When it comes to public sector compensation in California, no job category is more lucrative than working as a firefighter in a California city. The next chart shows average total compensation for the ten highest paying cities in the state. Every one of them report average pay and benefits in excess of $250,000 per year, bearing in mind, again, that the totals do not take into account the true cost to taxpayers to pre-fund their pensions and retirement health insurance benefits.

The intended message underlying the presentation of all this compensation data is that California’s local governments cannot hope to weather the economic storms that have just begun unless they cut pay and benefits, along with cutting headcount and cutting services. While making less is never palatable to those affected, it may be more digestible than coping with inadequate human resources to cope with challenges to the public, whether they’re fires, unrest, or social hardship.

Lower pay and benefits to public employees might also trigger a long overdue political awakening among these people, whose unions are largely responsible for promoting politicians and policies that have imposed on Californians the highest cost-of-living in the nation. Perhaps public employees could afford to make less, if they made less, because they’d start supporting politicians that would create more competitive, affordable markets for housing and energy.

As noted in several reports published earlier this year, one city in Orange County, Placentia, was able to put their fire department onto a financially sustainable path by breaking free of the Orange County Fire Authority. Instead they formed an independent fire department, where they dramatically reduced operating costs through the use of trained volunteers, hiring part-time firefighters to reduce overtime costs, contracting with a private ambulance service, and replacing pensions with a 401B defined contribution plan.
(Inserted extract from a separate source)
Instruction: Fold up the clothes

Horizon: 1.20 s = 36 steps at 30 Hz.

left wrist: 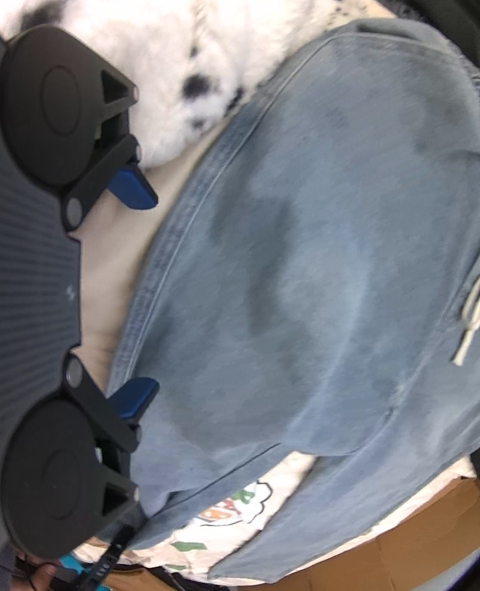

The performance of this innovative fire department going forward should be closely watched.

There are analogues to what Placentia did with fire protection services across all public sector disciplines. Where are job descriptions too narrowly defined? Where do opportunities to contract with private sector services make operational and financial sense? What services and functions can be eliminated, such as the ridiculously bloated administrative overhead in public schools?

Asking these questions is unpleasant. Implementing them is hard. But California’s public agencies need to think creatively, and make some hard choices, because now more than ever, it is in the public interest.